For some favorite food stops, we are grateful to many dear friends for their fantastic recommendations.

Starving from a morning of exploring, we headed for newly-opened Eataly, a food market with restaurants scattered throughout, which originated in Torino, Italy, and has since expanded to several locations in Italy, Japan, and now New York City.

This is a place I could visit, day after day. The offerings are absolutely fresh and the variety was astounding. I counted 8 varieties of clams alone at the fishmongers (sigh). Other things that stood out were the ribeye rack at the meat counter which I have never seen displayed in my life, a $95 two foot tall cheese grater that I coveted but could not possibly justify buying, or visualize passing airport security, and fresh Vermont goats milk in little jugs. Yum.

After some very tough decisions about which little “restaurant” within Eataly to enjoy, we decided on La Piazza, which offers salumi and formaggi. We opted for the salumi misti and some fresh mozzarella with a few wisps of proscuitto di parma. The salumi were fantastic — as if we had been transported straight to the old country.

As if to prove Eataly’s authenticity, three Italian travelers joined us at the bar, and after expressing their disbelief at not being able to order in Italian, communicated with their server by pointing to our selections. If the Italians are ordering what we have for lunch, we must be doing something right. We later ran into them at the gelato stand. At which point they waved and shouted “Ciao!’ with pride on their faces. I believe they felt very much at home. Eataly, arrivederci!

In a similar vein, we fully enjoyed Maialino, one of the hottest new restaurants in New York. Maialino means “suckling pig” in Italian, and as anticipated, it was a specialty. We skipped the more formal dining area for the “bar” area which was bustling and lively on a Friday night.

We began with some salumi and formaggi (can you guess at our weaknesses?), which were wonderful, although we have to give Eataly’s salumi the edge. But the cheese prize goes to Maialino — there were the usual: parmesano, pecorino, mozzerella — but thanks to our knowledgeable server we instead tried three that we had not yet heard of: Basajo, Testun (perhaps the favorite) and Tronchetto.

We shared the 1/8 of the roast suckling pig, which is just recently being offered to guests dining in the bar. Along with a side of roasted wild mushrooms, and some wilted spinach, we really couldn’t ask for much more…except maybe room in our stomachs! Did I mention the Nebbiolo bar? This is a new favorite, for sure.

Prior to taking in the Metropolitan Opera, we dined just around the corner at Jean-Georges, the flagship restaurant of Jean-Georges Vongerichten, which I would describe as French cuisine with a decidely Asian influence. The wine pairings were good, but we felt Le Bernardin clearly had the upperhand. We were both pleasantly surprised with our “booth,” which was tucked into the wall, 1950s supper-club style, and provided a full view of the main dining area, completely unnoticed.
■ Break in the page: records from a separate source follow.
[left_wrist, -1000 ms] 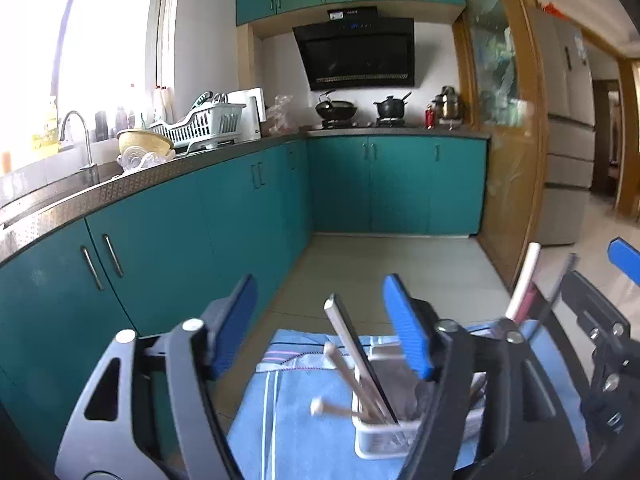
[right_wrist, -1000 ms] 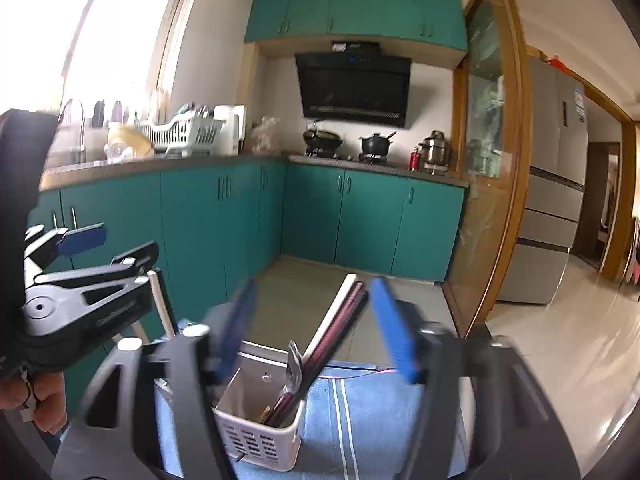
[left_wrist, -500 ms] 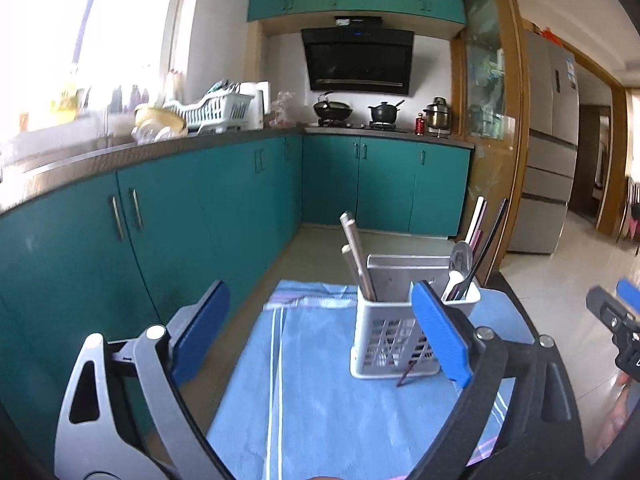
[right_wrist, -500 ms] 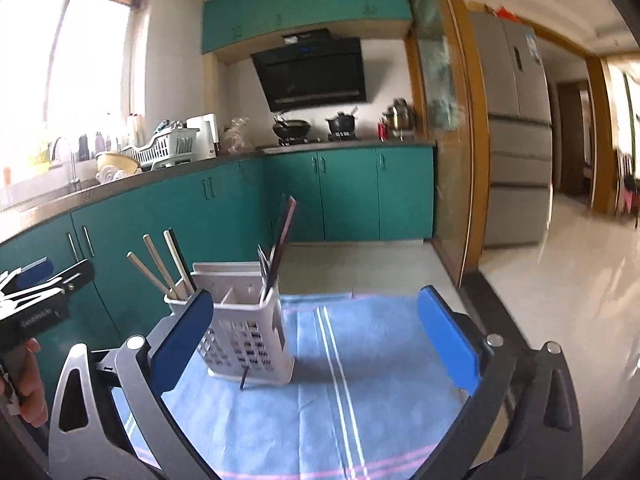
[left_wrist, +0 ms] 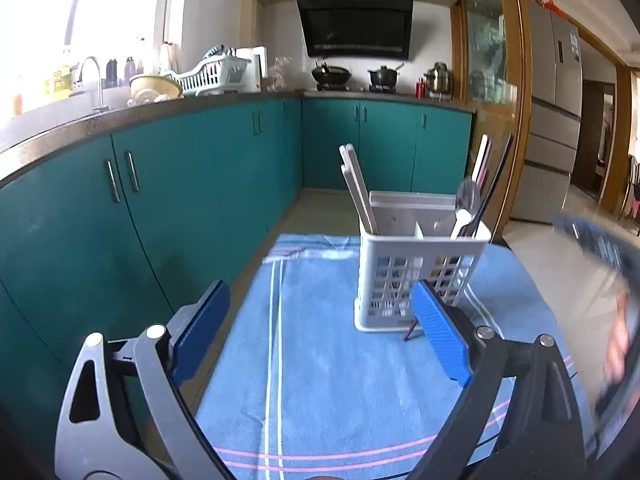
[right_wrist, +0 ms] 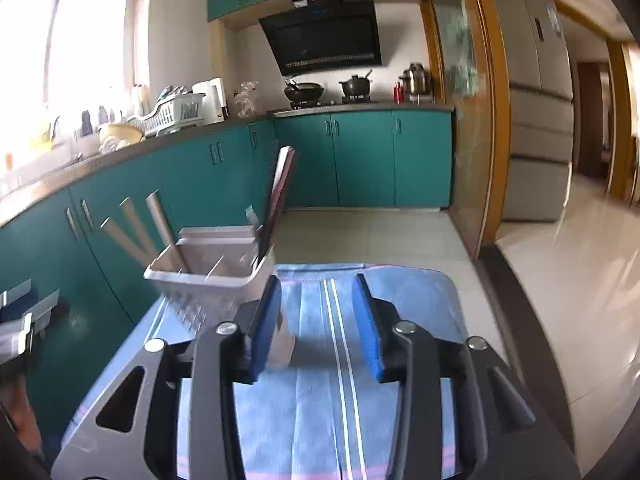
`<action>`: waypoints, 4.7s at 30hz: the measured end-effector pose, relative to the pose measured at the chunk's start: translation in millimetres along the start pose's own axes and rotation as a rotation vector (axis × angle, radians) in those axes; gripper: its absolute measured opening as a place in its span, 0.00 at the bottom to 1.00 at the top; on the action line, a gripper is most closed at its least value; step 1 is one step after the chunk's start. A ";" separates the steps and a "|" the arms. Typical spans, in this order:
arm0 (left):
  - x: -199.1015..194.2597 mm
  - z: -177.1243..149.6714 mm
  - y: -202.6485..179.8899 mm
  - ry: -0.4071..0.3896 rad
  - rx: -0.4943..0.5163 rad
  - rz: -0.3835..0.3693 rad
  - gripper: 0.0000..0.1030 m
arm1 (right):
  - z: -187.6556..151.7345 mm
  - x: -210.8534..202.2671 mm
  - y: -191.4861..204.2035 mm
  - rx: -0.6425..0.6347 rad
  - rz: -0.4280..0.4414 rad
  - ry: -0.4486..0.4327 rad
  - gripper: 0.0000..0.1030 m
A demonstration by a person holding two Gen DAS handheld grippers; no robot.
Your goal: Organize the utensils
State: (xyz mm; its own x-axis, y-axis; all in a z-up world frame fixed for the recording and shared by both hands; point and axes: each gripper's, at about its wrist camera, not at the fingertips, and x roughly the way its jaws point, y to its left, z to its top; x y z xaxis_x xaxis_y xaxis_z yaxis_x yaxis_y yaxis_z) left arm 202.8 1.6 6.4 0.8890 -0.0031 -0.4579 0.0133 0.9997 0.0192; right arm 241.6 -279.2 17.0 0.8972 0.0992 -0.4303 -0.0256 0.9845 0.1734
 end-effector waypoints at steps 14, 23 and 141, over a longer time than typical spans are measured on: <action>45.2 -12.9 -3.2 0.075 0.033 0.003 0.89 | 41.6 84.8 14.0 -0.017 0.293 0.072 0.37; 63.5 -20.1 -4.6 0.111 0.023 -0.012 0.89 | 50.6 88.0 32.3 -0.053 0.281 0.067 0.37; 53.6 -53.4 -13.9 0.188 0.029 -0.051 0.89 | 50.8 85.9 9.9 0.171 0.300 0.117 0.24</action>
State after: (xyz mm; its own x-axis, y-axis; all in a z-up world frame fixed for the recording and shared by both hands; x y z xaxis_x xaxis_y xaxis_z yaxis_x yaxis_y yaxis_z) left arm 225.8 -11.2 -65.9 0.7859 -0.0468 -0.6165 0.0720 0.9973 0.0161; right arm 340.8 -268.3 26.8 0.8041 0.4056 -0.4346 -0.1969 0.8715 0.4491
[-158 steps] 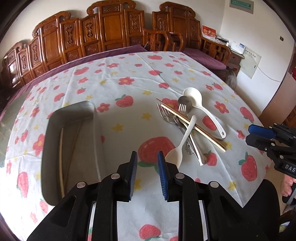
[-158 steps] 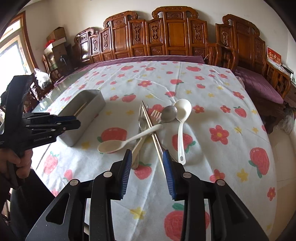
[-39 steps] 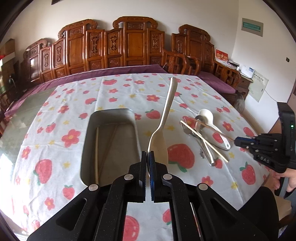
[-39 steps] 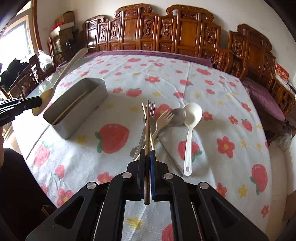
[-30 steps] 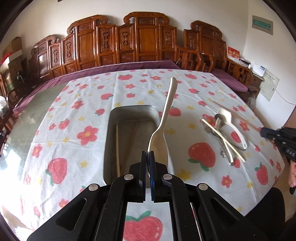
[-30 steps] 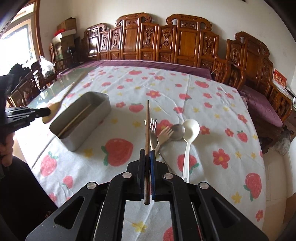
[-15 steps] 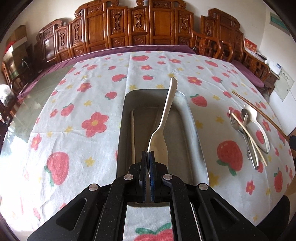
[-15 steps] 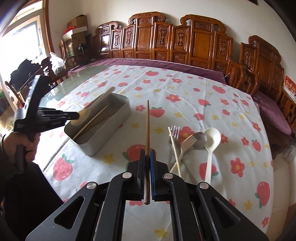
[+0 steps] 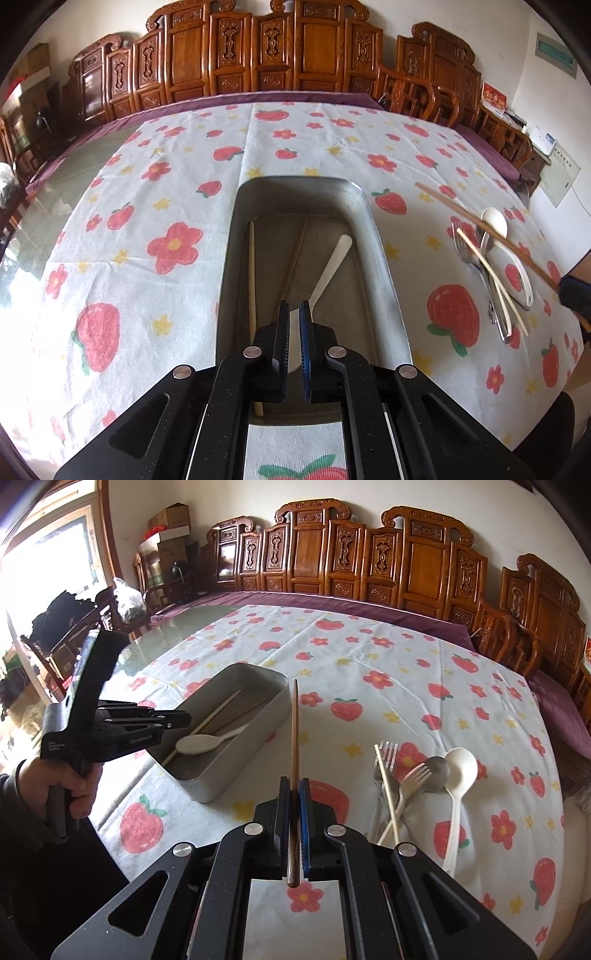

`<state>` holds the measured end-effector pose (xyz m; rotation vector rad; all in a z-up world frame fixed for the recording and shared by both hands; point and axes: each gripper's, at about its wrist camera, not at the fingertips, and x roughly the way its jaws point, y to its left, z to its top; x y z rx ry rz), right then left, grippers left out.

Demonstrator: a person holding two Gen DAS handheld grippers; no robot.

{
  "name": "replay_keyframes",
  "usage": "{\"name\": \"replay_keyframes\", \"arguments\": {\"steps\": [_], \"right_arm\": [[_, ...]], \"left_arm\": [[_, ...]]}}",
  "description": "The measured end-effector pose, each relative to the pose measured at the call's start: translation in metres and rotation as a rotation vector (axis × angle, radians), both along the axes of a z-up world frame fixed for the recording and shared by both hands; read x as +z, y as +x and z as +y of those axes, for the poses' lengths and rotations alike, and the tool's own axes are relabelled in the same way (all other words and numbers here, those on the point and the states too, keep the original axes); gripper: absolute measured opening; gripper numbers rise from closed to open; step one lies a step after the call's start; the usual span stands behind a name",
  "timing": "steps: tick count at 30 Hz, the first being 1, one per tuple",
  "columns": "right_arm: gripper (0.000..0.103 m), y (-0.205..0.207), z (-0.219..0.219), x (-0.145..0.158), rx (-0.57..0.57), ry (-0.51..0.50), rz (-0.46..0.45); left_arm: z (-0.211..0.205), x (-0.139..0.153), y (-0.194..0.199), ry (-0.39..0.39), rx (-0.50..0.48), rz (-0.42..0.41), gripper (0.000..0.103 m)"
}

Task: Organize utensils
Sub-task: 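Release the white spoon into the box while the right gripper carries its chopstick toward it, then lower the chopstick into the box and open the right gripper while the left returns to the pile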

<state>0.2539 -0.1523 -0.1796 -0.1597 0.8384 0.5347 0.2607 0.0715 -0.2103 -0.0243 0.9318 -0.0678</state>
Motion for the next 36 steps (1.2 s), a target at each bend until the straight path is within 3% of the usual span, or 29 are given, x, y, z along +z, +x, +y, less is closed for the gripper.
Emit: {"name": "replay_keyframes", "arguments": {"steps": [4, 8, 17, 36], "right_arm": [[0.006, 0.001, 0.015, -0.003, 0.010, 0.012, 0.007], [0.006, 0.001, 0.033, -0.007, 0.024, 0.023, 0.017], [0.006, 0.007, 0.072, -0.009, 0.069, 0.041, 0.047], [0.006, 0.052, 0.135, -0.045, -0.033, 0.026, 0.120]], "left_arm": [[0.009, 0.011, -0.007, -0.027, 0.007, -0.046, 0.009], [0.017, 0.020, -0.011, -0.005, 0.006, -0.091, 0.009], [0.044, 0.030, -0.021, -0.029, 0.036, -0.127, 0.009], [0.085, 0.033, -0.028, -0.045, 0.111, -0.123, 0.009]]}}
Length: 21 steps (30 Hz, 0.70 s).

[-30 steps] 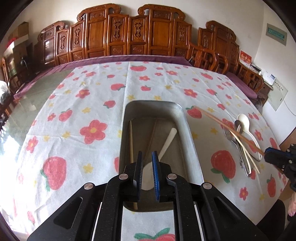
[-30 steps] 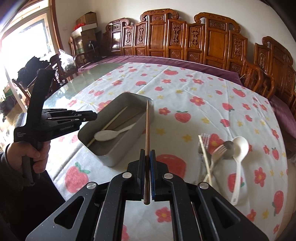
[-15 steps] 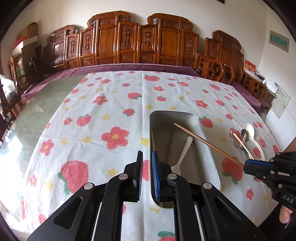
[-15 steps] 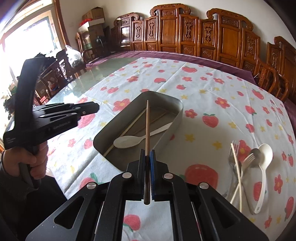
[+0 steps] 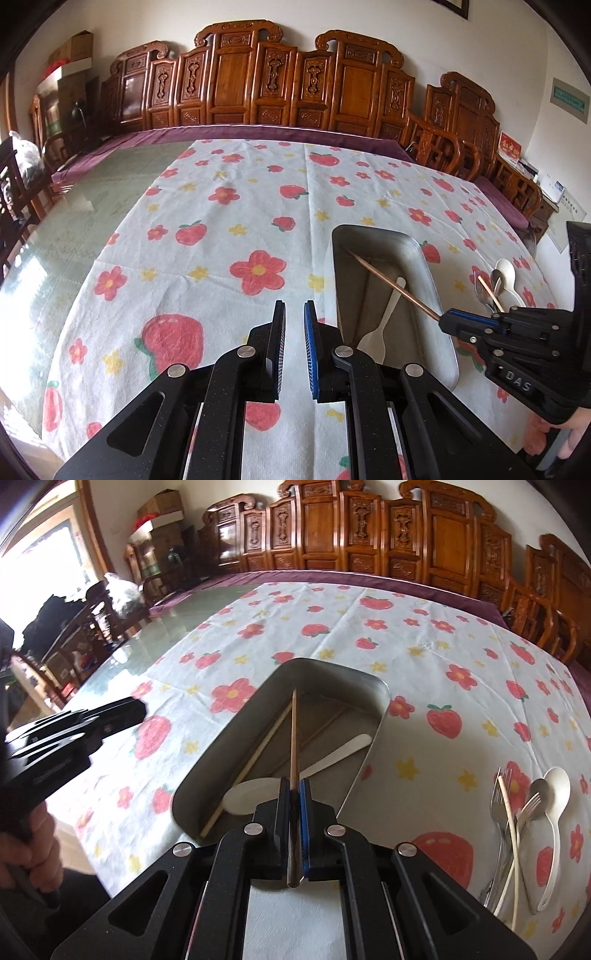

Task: Organize utensils
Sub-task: 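Lower the chopstick into the box and open the right gripper while the left returns to the pile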

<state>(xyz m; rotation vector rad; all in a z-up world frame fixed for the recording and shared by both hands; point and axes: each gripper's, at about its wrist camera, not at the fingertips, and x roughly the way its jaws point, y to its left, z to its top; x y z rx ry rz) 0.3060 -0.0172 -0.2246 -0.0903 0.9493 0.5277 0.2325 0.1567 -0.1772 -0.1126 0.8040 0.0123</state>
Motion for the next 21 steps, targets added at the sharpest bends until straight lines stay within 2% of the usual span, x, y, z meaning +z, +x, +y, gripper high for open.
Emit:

Seeing Carmen at the Lincoln Center was an unforgettable experience — from the bewitching notes of the orchestra and the ballet dancers who opened Acts I and III to the final scene, complete with a slain bull and Toreador juxtaposed to slain Carmen and her tormented lover, Don José. Beautiful. I am hungry for more.

The Met. We spent five (very short) hours wandering the halls of the Metropolitan Museum of Art, which took us through the Egyptian collection, the new American Wing and European painting up to the beginning of the 20th century. I found a couple of food-related works quite intriguing, including a gold sieve made by the Egyptians in approximately 2,500 B.C. for straining beer. Proof humankind was clever from the beginning!

Also of note was an oil painting by Italian artist Fede Galizia, a Still Life with Apples and Peaches (oil on wood, 1607). Notice (in the photo below) that the apples aren’t perfectly smooth as we are now acustomed to seeing. Why? I believe that these are a variety of heirloom apples which are now making a comeback (at least in the USA). Very exciting to see a bit of food history here.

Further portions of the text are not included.